Solitons

Lecturer: Dr. Mikhail Kostylev

The most important nonlinear differential equations having soliton solutions will be introduced and physical systems described by these equations will be discussed. Experimental evidence for solitary waves in nonlinear media will be presented. We will also discuss applications of solitons in technology.

Course structure

1. Basic concepts and discovery of solitons.
2. Korteveg-de Vries Equation (KdV) and its soliton solutions; solitons in shallow water.
3. Nonlinear Schroedinger Equations (NSE); its occurrence in nonlinear optics, nonlinear magnetic wave phenomena, and Bose-Einstein condensates.
4. Survey of NSE solutions:
• Modulational instability of large amplitude waves and bright envelope solitons in media with attractive nonlinearity;
• Dark envelope solitons in media with repulsive nonlinearity;
• Real physical systems: effect of weak damping and effects of high-order dispersion and nonlinearity. Applications of optical solitons in optical fibers for communication.
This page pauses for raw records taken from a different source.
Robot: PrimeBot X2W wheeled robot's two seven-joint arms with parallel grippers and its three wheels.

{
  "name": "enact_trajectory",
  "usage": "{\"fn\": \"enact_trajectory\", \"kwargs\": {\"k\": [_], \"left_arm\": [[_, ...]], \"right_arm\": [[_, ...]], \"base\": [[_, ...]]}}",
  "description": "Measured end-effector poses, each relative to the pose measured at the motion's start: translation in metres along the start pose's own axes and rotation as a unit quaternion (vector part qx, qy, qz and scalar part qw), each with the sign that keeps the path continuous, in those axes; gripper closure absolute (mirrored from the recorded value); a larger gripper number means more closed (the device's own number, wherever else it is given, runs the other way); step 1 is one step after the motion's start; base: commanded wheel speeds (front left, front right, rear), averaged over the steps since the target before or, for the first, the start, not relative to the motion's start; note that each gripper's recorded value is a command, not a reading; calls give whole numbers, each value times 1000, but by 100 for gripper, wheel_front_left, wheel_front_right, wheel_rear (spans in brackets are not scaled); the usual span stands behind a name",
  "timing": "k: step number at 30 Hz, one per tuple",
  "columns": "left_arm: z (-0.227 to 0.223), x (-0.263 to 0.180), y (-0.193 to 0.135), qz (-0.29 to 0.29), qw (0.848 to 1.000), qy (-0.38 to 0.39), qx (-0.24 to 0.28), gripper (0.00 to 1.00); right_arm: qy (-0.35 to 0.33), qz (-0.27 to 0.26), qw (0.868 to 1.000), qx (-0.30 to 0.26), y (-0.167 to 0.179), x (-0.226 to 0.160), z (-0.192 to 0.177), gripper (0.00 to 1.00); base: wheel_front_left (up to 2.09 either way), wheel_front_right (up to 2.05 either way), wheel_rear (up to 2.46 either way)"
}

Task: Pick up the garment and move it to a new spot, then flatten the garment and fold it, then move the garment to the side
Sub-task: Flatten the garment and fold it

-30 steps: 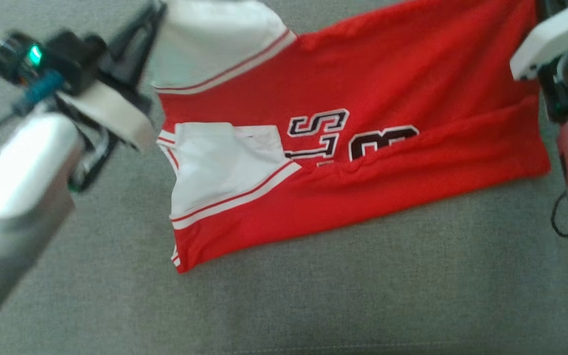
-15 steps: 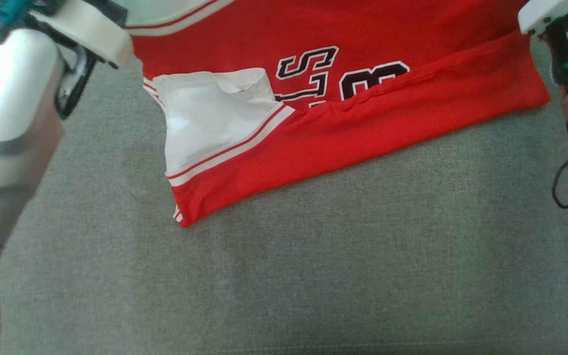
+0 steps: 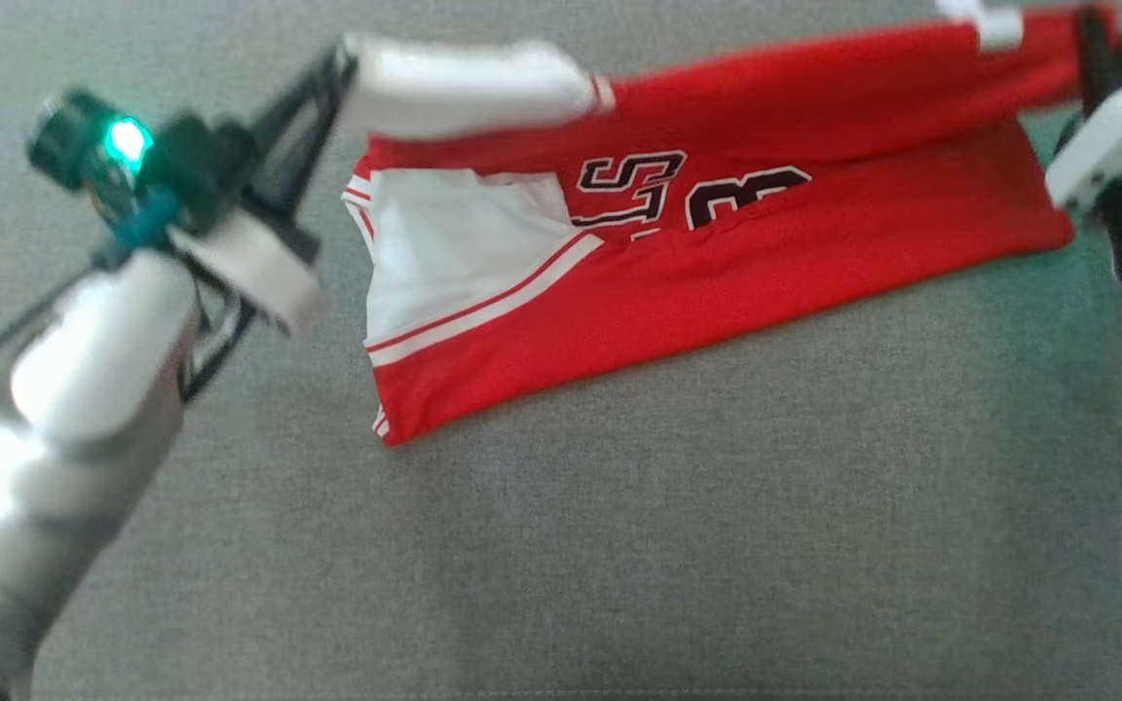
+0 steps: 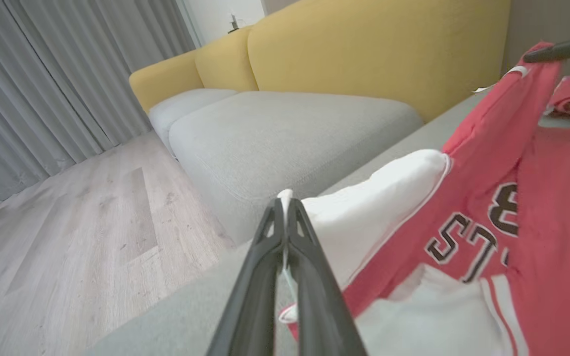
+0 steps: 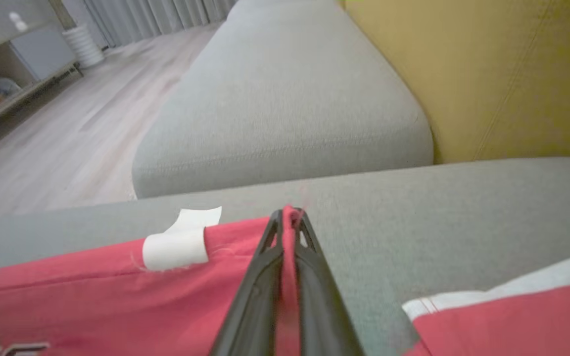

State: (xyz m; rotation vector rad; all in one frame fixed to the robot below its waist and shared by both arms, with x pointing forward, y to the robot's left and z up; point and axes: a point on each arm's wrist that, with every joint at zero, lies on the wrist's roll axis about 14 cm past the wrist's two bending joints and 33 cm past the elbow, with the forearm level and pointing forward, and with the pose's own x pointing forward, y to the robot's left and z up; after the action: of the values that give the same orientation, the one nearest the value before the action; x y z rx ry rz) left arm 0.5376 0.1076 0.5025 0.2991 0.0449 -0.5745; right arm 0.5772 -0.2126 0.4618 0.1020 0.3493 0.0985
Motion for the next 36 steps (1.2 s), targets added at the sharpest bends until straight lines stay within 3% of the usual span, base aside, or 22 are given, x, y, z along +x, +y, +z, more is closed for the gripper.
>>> {"fn": "enact_trajectory", "kwargs": {"k": [9, 18, 32, 33, 34, 35, 36], "left_arm": [[-43, -49, -58, -71, 994, 75, -23, 100], [-54, -70, -79, -107, 984, 134, -39, 100], [-61, -97, -109, -169, 962, 209, -47, 100], [-63, -98, -111, -171, 961, 212, -46, 100], [-65, -99, -113, -174, 960, 215, -45, 100], [-66, -100, -115, -176, 959, 216, -45, 56], [-66, -99, -115, -171, 961, 213, -46, 0]], "right_arm": [[104, -12, 994, -18, -20, -23, -47, 100], [183, -7, 981, -65, -28, -41, -79, 100], [209, 13, 966, -151, -30, -61, -86, 100], [209, 14, 966, -153, -30, -61, -87, 58], [208, 13, 966, -152, -31, -61, -87, 0], [208, 12, 967, -147, -31, -61, -88, 0], [207, 10, 968, -143, -33, -62, -87, 0]], "base": [[0, 0, 0], [0, 0, 0], [0, 0, 0], [0, 0, 0], [0, 0, 0], [0, 0, 0], [0, 0, 0]]}}
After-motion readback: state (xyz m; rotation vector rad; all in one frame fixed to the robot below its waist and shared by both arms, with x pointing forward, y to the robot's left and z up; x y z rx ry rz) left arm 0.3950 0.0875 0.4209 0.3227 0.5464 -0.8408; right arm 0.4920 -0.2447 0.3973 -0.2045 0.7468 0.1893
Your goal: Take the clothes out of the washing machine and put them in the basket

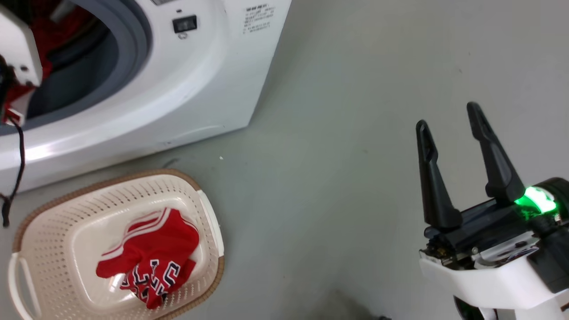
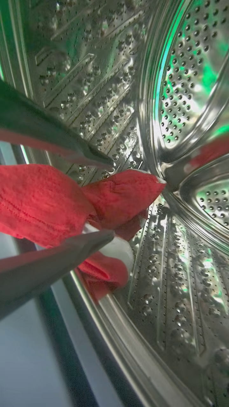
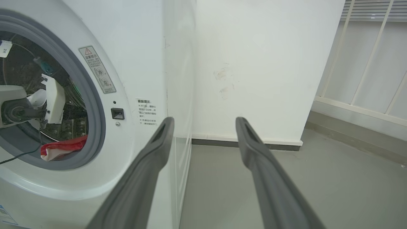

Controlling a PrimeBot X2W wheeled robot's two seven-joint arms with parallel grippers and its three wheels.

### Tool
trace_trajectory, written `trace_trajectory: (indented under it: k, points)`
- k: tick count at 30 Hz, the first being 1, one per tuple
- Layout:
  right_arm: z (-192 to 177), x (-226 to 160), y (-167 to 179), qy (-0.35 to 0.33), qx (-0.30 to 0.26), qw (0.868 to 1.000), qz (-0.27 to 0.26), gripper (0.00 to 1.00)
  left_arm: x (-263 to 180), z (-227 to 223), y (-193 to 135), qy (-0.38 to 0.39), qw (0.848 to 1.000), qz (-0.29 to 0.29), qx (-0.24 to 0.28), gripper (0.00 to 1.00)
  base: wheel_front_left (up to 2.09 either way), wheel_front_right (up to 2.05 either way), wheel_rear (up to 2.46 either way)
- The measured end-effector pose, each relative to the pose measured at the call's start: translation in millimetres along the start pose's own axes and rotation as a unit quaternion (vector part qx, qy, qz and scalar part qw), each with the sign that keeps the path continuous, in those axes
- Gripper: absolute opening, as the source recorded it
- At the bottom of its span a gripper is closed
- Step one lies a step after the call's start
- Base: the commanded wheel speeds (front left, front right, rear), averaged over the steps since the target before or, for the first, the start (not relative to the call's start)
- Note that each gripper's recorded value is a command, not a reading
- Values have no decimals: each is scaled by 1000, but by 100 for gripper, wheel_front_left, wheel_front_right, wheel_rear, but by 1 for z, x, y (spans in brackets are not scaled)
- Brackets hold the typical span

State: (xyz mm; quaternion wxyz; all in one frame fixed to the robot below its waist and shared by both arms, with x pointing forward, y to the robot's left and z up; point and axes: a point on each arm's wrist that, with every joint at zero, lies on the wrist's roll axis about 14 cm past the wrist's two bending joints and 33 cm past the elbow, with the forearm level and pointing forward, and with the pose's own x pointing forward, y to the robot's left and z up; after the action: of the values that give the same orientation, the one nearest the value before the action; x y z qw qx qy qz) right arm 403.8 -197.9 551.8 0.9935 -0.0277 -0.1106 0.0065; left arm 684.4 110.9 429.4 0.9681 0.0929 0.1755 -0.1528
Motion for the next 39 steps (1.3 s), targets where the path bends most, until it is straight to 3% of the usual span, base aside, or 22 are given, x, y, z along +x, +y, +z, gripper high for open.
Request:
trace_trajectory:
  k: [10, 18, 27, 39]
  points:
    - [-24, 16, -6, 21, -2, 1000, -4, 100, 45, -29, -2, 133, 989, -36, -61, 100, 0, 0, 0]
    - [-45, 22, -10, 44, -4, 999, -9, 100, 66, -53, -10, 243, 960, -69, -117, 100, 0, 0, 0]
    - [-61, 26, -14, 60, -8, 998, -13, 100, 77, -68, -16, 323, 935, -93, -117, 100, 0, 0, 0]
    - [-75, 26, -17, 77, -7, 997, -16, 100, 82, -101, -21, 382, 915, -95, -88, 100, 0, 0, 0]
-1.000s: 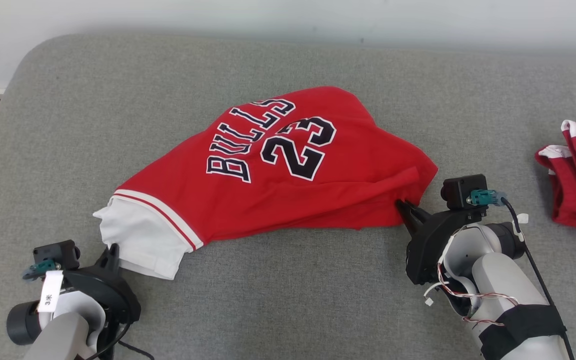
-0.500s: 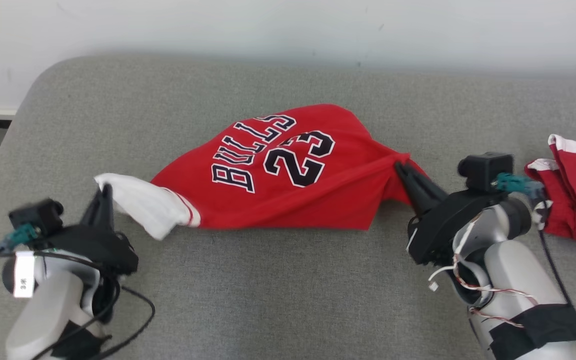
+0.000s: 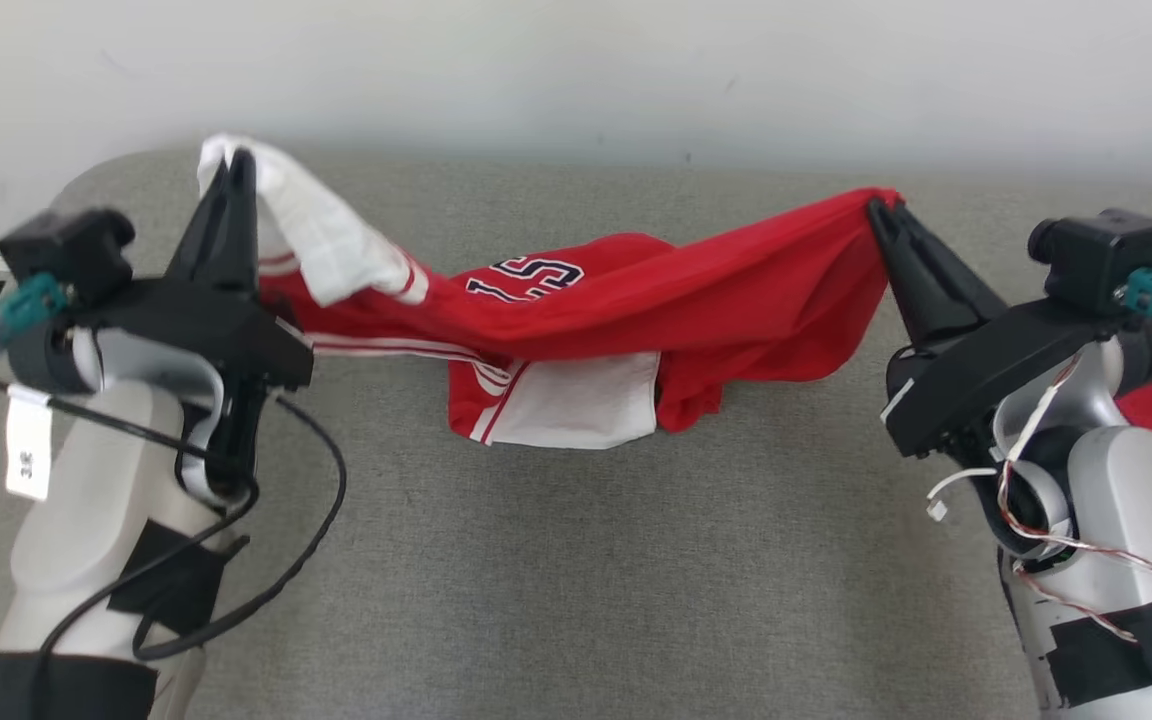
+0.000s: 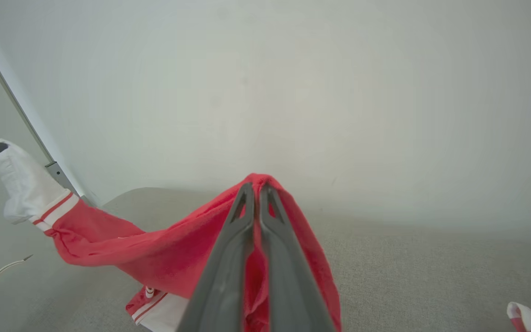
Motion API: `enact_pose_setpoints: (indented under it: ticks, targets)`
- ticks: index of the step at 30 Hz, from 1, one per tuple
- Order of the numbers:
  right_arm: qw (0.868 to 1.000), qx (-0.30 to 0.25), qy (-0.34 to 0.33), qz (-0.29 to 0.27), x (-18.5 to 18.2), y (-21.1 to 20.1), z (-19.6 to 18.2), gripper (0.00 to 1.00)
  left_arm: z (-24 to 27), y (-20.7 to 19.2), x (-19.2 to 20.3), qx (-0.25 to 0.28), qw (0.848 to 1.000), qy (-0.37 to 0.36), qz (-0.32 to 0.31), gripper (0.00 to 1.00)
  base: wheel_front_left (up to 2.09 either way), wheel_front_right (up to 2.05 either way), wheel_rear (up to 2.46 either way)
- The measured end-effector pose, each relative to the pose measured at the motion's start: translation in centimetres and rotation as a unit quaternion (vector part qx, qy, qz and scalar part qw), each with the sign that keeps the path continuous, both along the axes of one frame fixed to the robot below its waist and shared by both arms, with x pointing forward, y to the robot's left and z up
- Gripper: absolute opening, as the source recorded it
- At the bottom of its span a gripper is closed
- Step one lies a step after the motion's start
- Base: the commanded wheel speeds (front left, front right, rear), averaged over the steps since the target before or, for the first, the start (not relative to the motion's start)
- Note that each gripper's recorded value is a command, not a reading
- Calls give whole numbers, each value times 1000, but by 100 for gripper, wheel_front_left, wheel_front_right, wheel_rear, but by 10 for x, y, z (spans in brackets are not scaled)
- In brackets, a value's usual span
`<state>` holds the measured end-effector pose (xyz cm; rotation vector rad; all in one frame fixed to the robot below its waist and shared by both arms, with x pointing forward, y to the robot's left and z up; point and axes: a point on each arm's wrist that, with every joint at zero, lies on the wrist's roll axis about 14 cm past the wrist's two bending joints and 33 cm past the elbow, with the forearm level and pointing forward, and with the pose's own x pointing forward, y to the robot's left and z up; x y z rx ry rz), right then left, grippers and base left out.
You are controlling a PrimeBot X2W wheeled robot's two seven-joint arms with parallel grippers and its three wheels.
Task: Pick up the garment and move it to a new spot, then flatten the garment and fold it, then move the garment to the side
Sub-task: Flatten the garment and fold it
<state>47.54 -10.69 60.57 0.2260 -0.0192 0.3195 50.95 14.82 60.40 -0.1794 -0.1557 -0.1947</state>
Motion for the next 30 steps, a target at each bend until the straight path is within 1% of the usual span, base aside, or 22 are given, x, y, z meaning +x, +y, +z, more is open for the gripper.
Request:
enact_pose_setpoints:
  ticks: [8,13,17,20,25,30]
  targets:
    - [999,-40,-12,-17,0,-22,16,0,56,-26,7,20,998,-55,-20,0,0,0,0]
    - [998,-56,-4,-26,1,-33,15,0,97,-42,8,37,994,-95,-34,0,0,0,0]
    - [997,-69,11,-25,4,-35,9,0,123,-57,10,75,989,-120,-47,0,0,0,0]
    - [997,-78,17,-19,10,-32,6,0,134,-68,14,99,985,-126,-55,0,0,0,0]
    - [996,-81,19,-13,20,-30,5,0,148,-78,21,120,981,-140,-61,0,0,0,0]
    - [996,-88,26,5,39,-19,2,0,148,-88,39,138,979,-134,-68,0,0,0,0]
Microwave spin wave solitons in ferromagnetic films;
• 2D NSE: self-focusing, self-channelling and bullet formation in nonlinear optics and spin waves;
5. Complex Ginzburg-Landau Equation (CGLE) and envelope soliton solutions; generation of trains of envelope soliton-like pulses in optical fiber ring lasers and sequences of microwave pulses in active spin-wave ferromagnetic film based ring resonators;
   
6. Sine-Gordon equation and its soliton solutions; fluxons in Josephson transmission lines;
7. Domain walls as topological solitons.

Assessment

Take-home exam at the completion of lectures.